Всякий раз, когда я пытаюсь выразить причиняемую мне сыном боль, меня поражает ее мучительность. Неужели дела уже столь плохи? И как мы дошли до этого? В какой момент я перестал быть ласковым с Люка? С каких пор я уже не позволяю себе выказывать любовь к нему — или он не позволяет, — хотя это скрепляло наше согласие и доставляло мне радость в годы его детства. Почему молчание, в котором, как мне мечталось, должно было чувствоваться взаимное понимание, вдруг наполнилось враждебностью? Я уверен, что ни Люка, ни я не виноваты. Виноваты в чем? Виновата одна природа, которая искажает характер подростков, подвергает их непосильному напряжению, отдает их во власть дурных наклонностей эпохи, — у каждой эпохи они свои — и одновременно старит их отцов, наделяет их склерозом, делает жертвами непредвиденных огорчений и костенеющих принципов. «Я старый человек», — хочется мне иногда сказать сыну. Мне кажется, что невероятность признания вызвала бы шок и облегчила бы дальнейшие признания. Однако я заблуждаюсь: слово показалось бы сыну точным и естественным. Сравнивая меня с отцами своих приятелей, он, должно быть, находит меня скорее перезрелым. Нашей дружбе не хватало совместных пробежек, прыжков в воду. «А вы знаете, что мой сын выигрывает у меня в теннис?» — гордо заявляют некоторые господа. Напрасно радуются. Сегодняшнее их поражение предвещает другие, гораздо более болезненные поражения. «По сути дела, я сын старика», — отметил однажды он, улыбаясь. В тот день у него было лицо лукавого ангела, которое мне страшно нравится. «Да, — ответил я ему, — и это сразу видно: потому-то ты такой ледащий, дошлый и страшливый…» — «У-ля-ля! Подай-ка мне словарь!»

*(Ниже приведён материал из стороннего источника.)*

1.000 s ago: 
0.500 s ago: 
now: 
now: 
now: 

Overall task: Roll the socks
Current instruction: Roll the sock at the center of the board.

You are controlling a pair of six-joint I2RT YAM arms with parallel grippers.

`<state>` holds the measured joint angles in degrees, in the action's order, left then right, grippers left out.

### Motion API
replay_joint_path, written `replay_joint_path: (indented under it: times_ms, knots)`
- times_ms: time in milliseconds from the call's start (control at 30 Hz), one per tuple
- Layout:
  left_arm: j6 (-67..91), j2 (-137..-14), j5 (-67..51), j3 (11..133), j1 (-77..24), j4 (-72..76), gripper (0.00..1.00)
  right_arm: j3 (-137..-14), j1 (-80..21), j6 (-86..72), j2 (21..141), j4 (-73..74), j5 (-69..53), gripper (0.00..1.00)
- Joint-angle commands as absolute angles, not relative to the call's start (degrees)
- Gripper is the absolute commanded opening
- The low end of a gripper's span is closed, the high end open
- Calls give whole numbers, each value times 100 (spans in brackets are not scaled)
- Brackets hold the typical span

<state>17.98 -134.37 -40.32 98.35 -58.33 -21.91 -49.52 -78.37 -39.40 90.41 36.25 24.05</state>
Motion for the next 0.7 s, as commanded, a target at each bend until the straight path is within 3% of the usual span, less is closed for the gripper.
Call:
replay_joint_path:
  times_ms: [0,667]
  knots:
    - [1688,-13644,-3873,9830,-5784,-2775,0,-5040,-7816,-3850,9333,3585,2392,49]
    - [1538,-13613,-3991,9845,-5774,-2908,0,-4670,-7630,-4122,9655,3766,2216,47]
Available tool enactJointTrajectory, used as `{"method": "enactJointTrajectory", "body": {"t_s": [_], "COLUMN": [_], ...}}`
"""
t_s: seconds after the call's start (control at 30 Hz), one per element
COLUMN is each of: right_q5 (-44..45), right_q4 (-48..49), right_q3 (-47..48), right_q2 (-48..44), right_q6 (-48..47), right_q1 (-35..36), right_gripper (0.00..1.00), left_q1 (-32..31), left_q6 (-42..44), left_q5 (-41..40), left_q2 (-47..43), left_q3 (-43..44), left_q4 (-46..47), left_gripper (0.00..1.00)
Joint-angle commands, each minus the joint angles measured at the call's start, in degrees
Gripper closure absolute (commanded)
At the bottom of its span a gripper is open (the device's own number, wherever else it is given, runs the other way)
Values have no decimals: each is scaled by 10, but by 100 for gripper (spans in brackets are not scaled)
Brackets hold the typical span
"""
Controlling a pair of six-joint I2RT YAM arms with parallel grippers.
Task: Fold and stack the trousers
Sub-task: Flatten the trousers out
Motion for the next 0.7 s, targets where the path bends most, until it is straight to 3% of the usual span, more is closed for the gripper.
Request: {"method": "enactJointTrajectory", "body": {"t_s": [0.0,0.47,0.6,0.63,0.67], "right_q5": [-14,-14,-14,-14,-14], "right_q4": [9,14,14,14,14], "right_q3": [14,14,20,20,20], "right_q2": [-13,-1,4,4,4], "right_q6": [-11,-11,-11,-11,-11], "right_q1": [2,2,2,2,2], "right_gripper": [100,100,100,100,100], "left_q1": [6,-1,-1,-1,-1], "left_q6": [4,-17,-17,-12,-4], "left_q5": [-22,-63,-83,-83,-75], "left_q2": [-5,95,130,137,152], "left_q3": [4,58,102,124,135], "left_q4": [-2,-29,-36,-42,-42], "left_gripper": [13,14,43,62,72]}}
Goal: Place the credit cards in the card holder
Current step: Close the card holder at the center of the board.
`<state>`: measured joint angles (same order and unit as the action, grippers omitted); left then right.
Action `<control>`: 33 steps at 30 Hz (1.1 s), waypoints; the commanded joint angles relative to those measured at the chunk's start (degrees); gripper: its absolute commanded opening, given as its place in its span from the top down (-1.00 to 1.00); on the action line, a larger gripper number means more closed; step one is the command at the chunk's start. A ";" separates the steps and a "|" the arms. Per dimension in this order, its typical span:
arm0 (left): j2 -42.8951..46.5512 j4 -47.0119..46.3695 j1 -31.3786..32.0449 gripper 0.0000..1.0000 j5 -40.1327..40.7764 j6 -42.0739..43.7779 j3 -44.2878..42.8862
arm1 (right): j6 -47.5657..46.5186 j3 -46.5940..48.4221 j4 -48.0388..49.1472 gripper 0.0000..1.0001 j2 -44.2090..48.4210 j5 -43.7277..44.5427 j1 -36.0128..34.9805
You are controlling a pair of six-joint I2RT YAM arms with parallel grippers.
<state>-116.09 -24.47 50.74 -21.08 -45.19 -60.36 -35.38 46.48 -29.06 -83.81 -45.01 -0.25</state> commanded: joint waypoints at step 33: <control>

То был один из наших оазисов счастья.

На полях, мимо которых мы теперь проезжали, лежал снежный покров. Холодное, низко висящее над горизонтом солнце придавало им обманчиво веселый вид. В действительности же за окном простирались суровые плоскогорья с поблескивающими ото льда дорогами. Время от времени на них появлялись то какая-нибудь одинокая собака, то группа школьников, то фермы с огромными крышами. Прежний порядок вещей. Эти слова пронеслись у меня в мозгу: прежний порядок вещей. Ностальгия по этому порядку отчасти и возникает от огорчений, причиняемых мне Люка. Может показаться странным, но ту личность, какой стал мой сын, делает для меня неприемлемой именно определенный образ детства, который был едва приемлемым для меня и который полностью отвергали — к моему удовольствию — мои юные вагонные попутчики. Да, других я принимаю такими, какие они есть, а вот его нет. Я ожидал от него чего-то большего, какой-то большей тонкости и духовного сродства со мной, встречающегося только в книгах или — даже еще лучше — в кино. «Роман — это путешествие». Чудесная формула и, несомненно, точная, — правда, она как нельзя лучше объясняет, насколько же я все-таки не романист, — но я предпочитаю ей другую, обнаруженную в одном эссе об американском кино: «В самых прекрасных фильмах речь идет о двух людях и об истории их дружбы». Как много размышлял я над этой фразой! Поскольку я домосед, то такое определение более созвучно моим инстинктам. К тому же мне кажется, я был хорошим другом. Я так же лелею воспоминания о дружбе, как другие — воспоминания о пылкой любви. В один прекрасный день по моей вине ослабли самые старинные мои привязанности. Разорвались? Нет, только не это. Стоило мне потом встретиться вновь, услышать опять голос, увидеть лицо, и прежний порядок вещей восстанавливался. Когда Люка стал подрастать, я возымел надежду ввести его в наш рыцарский орден. Строя свои тайные планы, я без колебаний употреблял эти слова. В глубине души я, вероятно, уже давно предусмотрел отстранение Сабины, или, во всяком случае, мысленно принял его. Я надеялся, что Люка избежит того сугубо женского воспитания, которого не избежал я. Люка предстояло поверить в красноречивое молчание, в войну, в лесные походы, в грандиозные шумные пирушки, в невысказанные, но оттого еще легче угадываемые признания.